ENTRIES PROVIDED:
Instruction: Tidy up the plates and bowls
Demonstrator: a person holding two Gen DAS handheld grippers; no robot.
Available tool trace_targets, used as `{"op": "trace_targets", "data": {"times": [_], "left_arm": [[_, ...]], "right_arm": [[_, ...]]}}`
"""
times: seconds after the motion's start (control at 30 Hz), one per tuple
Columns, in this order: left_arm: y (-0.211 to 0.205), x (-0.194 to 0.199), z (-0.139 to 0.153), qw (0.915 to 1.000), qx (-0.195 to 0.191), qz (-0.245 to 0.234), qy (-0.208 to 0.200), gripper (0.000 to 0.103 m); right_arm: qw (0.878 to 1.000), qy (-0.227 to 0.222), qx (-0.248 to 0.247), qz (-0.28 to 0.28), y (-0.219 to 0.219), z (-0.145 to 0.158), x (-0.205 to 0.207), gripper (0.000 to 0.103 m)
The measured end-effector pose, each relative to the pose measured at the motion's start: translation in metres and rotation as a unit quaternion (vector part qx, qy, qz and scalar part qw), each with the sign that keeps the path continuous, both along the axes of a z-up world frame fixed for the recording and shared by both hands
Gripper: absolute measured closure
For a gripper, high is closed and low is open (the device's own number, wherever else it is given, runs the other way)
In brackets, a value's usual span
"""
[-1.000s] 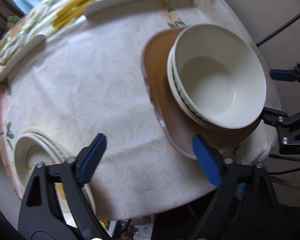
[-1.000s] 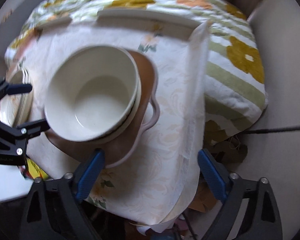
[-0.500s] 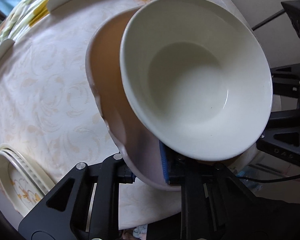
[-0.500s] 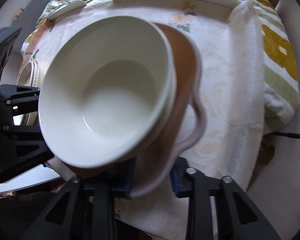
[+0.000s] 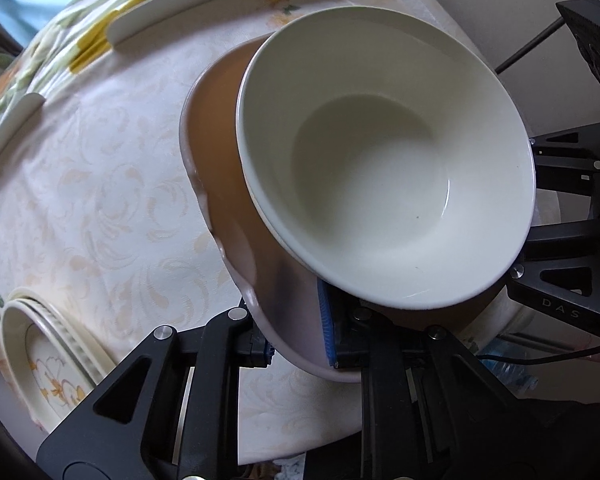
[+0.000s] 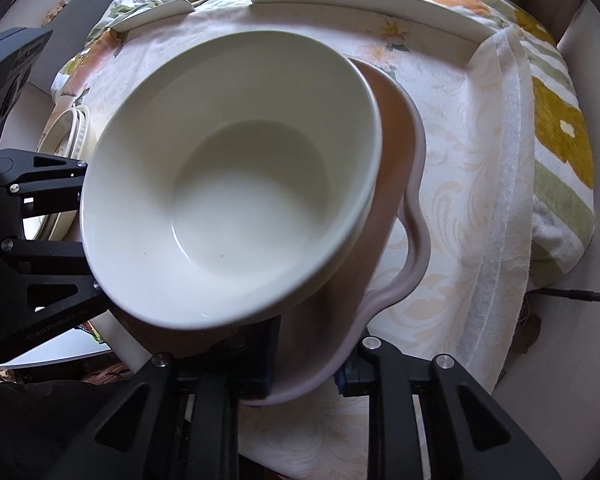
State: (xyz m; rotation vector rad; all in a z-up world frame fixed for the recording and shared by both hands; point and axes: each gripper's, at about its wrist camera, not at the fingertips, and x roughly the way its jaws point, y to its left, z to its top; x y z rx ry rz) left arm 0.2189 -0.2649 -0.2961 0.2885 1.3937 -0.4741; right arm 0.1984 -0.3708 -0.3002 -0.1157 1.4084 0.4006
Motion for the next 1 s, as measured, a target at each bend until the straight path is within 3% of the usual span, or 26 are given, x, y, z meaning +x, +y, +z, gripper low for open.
{"op": "trace_targets", "data": {"times": [0.37, 0.67, 0.8, 1.0], "left_arm": [[0.033, -0.03, 0.07, 0.9979, -0.003, 0.042, -0.048, 0.087], [0.121, -0.05, 0.112, 0.9952, 0.001, 0.057, -0.079, 0.087], [0.173, -0.061, 0.112, 0.9956, 0.006, 0.053, -0.077, 0.087], [0.243, -0.067, 0.084, 0.9972, 0.012, 0.05, -0.054, 0.087]], "right_arm": [[0.998, -0.048, -0.006, 0.043, 0.022, 0.057, -0.005, 0.083], [0.995, -0.078, -0.009, 0.069, 0.102, 0.093, -0.013, 0.083], [0.995, -0.081, -0.005, 0.061, 0.151, 0.093, -0.016, 0.083], [0.996, -0.062, 0.003, 0.057, 0.221, 0.073, -0.021, 0.083]]}}
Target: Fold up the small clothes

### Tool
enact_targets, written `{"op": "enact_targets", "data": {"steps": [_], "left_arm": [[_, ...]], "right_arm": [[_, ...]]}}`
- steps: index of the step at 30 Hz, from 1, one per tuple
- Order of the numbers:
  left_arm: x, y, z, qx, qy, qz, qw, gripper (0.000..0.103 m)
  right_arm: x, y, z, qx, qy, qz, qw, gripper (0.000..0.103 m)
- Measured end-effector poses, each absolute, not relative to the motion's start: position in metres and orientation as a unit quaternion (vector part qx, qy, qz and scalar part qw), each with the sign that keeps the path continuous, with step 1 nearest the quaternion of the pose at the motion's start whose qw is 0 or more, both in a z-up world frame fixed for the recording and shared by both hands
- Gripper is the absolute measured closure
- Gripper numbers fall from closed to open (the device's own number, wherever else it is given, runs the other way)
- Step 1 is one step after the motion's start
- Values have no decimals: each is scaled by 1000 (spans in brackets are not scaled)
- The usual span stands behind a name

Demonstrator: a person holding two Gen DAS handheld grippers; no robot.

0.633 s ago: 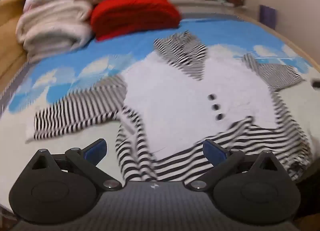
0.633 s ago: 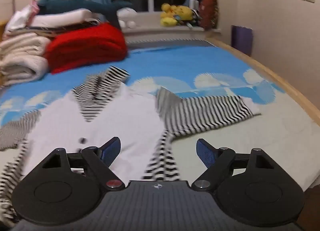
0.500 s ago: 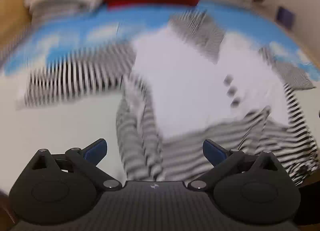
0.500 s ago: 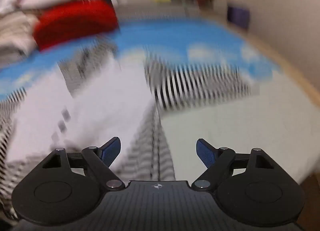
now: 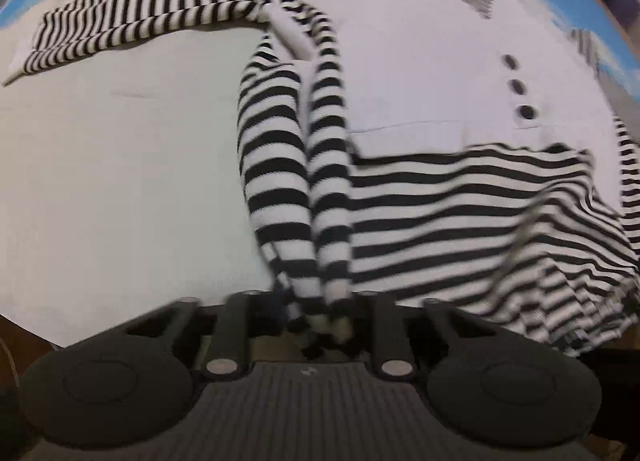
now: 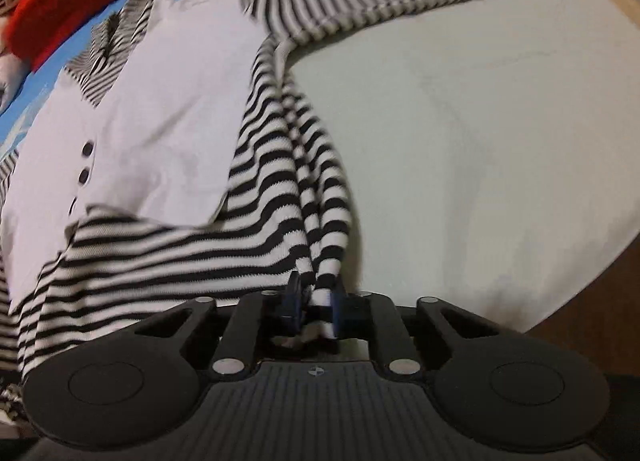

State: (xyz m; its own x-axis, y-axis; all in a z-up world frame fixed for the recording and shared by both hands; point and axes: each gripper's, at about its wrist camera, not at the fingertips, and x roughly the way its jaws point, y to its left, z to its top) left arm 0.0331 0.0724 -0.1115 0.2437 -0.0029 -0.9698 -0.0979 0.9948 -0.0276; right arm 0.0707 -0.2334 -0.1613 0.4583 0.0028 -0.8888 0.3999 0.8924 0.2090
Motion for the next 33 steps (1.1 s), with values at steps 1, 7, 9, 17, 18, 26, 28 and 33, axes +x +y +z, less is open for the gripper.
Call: {"op": "enact_targets", "data": {"steps": [1,7,9,17,18,26,28,33], "left_arm": [[28,71,-107,-48,610,21,791,88],[26,66,-106,-47,625,29,779,75],[36,64,-105,-51,615,24,787,66],[28,43,-80,-8,536,-23,844,63],[33,47,-90,4,561,-18,828,63],[34,54,-86,13,540,2,842,38],[46,52,-72,37,514,30,857,28],[44,44,-65,31,489,35,871,26]], "right_arm": [[69,-235,-155,201,497,-132,834,94],[76,-235,-157,193,504,-122,833,80],[76,-230,-152,178,483,-124,848,71],[79,-219,-154,174,470,-71,862,47],[77,-206,-164,165,483,-68,857,47],[61,-197,-145,143,429,-73,889,44],[60,-200,-129,141,393,-80,905,44],[70,-202,-108,108,353,-89,925,43]]}}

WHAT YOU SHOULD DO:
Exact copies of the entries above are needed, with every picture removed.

ANSWER FOR THIS EXERCISE:
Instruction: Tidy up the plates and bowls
Demonstrator: a person holding two Gen DAS handheld grippers; no robot.
Available tool trace_targets, used as `{"op": "trace_targets", "data": {"times": [_], "left_arm": [[_, ...]], "right_arm": [[_, ...]]}}`
"""
times: seconds after the motion's start (control at 30 Hz), one per tuple
Columns, in this order: left_arm: y (-0.211 to 0.205), x (-0.194 to 0.199), z (-0.139 to 0.153), qw (0.915 to 1.000), qx (-0.195 to 0.191), qz (-0.245 to 0.234), qy (-0.208 to 0.200), gripper (0.000 to 0.103 m); right_arm: qw (0.878 to 1.000), qy (-0.227 to 0.222), qx (-0.248 to 0.247), qz (-0.28 to 0.28), y (-0.219 to 0.219), z (-0.145 to 0.158), x (-0.205 to 0.207), gripper (0.000 to 0.103 m)
The measured end-effector pose, each relative to the pose measured at the motion's start: translation in metres and rotation as a unit quaternion (vector part qx, qy, qz and scalar part qw), each with the sign that keeps the path continuous, both along the axes of a z-up world frame fixed for the recording and shared by both hands
Gripper: absolute measured closure
For a gripper, high is closed and low is open (the device's own number, wherever else it is given, runs the other way)
In brackets, a value's usual span
"""
[-1.000s] 
[-1.000s] 
[-0.500s] 
[-0.500s] 
[+0.000s] 
[+0.000s] 
State: (xyz m; rotation vector rad; all in a z-up world frame fixed for the recording and shared by both hands; point and axes: each gripper's, at about its wrist camera, not at the fingertips, and x roughly the way its jaws point, y to its left, z to its top; x y z rx ry rz) left arm 0.2189 -0.2649 -0.2961 0.2885 1.3937 -0.4741; right arm 0.1984 -0.3708 -0.3002 -0.1157 1.4084 0.4006
Motion for the next 1 s, as measured, a target at each bend until the straight path is within 3% of the usual span, or 26 are given, x, y, z meaning +x, +y, +z, gripper low for open.
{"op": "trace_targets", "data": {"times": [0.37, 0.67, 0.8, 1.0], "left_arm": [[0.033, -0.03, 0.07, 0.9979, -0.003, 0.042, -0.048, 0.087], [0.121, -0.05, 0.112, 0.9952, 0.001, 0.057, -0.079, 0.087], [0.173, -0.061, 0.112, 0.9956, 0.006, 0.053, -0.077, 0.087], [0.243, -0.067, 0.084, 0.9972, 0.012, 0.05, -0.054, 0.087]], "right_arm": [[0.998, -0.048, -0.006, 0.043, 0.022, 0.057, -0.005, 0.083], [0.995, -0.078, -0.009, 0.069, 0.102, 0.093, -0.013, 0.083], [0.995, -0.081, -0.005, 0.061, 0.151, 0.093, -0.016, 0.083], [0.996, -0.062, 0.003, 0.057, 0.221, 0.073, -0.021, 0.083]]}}
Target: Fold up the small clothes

### Tool
enact_targets, written `{"op": "enact_targets", "data": {"steps": [_], "left_arm": [[_, ...]], "right_arm": [[_, ...]]}}`
- steps: index of the step at 30 Hz, from 1, one per tuple
- Order of the numbers:
  left_arm: x, y, z, qx, qy, qz, qw, gripper (0.000..0.103 m)
  right_arm: x, y, z, qx, qy, qz, qw, gripper (0.000..0.103 m)
- Measured end-effector poses, each absolute, not relative to the motion's start: position in metres and orientation as a unit quaternion (vector part qx, qy, qz and scalar part qw), each with the sign that keeps the path continuous, with step 1 nearest the quaternion of the pose at the motion's start whose qw is 0 or more, both in a z-up world frame fixed for the recording and shared by both hands
- Gripper is the absolute measured closure
- Gripper numbers fall from closed to open (the device's own number, wherever else it is given, runs the other way)
- Step 1 is one step after the motion's start
- Values have no decimals: each is scaled by 1000 (spans in brackets are not scaled)
- The usual span stands behind a name

Demonstrator: a person holding two Gen DAS handheld grippers; no robot.

0.633 s ago: 
0.633 s ago: 
0.500 s ago: 
0.500 s ago: 
now: 
now: 

State: (xyz m; its own x-axis, y-axis; all in a z-up world frame fixed for the recording and shared by both hands; point and axes: each gripper's, at about its wrist camera, not at the fingertips, and x roughly the way its jaws point, y to its left, z to its top) left arm 0.0331 0.0724 -0.1115 0.2437 -0.0029 -0.9698 -0.0979 0.9948 -0.0276; right arm 0.0707 -0.2334 -0.1613 0.4583 0.0028 -0.8888 0.3999 0.8924 0.2090
Motion for the next 33 steps (1.1 s), with values at steps 1, 7, 9, 17, 18, 26, 28 and 33, axes +x +y +z, less is open for the gripper.
Call: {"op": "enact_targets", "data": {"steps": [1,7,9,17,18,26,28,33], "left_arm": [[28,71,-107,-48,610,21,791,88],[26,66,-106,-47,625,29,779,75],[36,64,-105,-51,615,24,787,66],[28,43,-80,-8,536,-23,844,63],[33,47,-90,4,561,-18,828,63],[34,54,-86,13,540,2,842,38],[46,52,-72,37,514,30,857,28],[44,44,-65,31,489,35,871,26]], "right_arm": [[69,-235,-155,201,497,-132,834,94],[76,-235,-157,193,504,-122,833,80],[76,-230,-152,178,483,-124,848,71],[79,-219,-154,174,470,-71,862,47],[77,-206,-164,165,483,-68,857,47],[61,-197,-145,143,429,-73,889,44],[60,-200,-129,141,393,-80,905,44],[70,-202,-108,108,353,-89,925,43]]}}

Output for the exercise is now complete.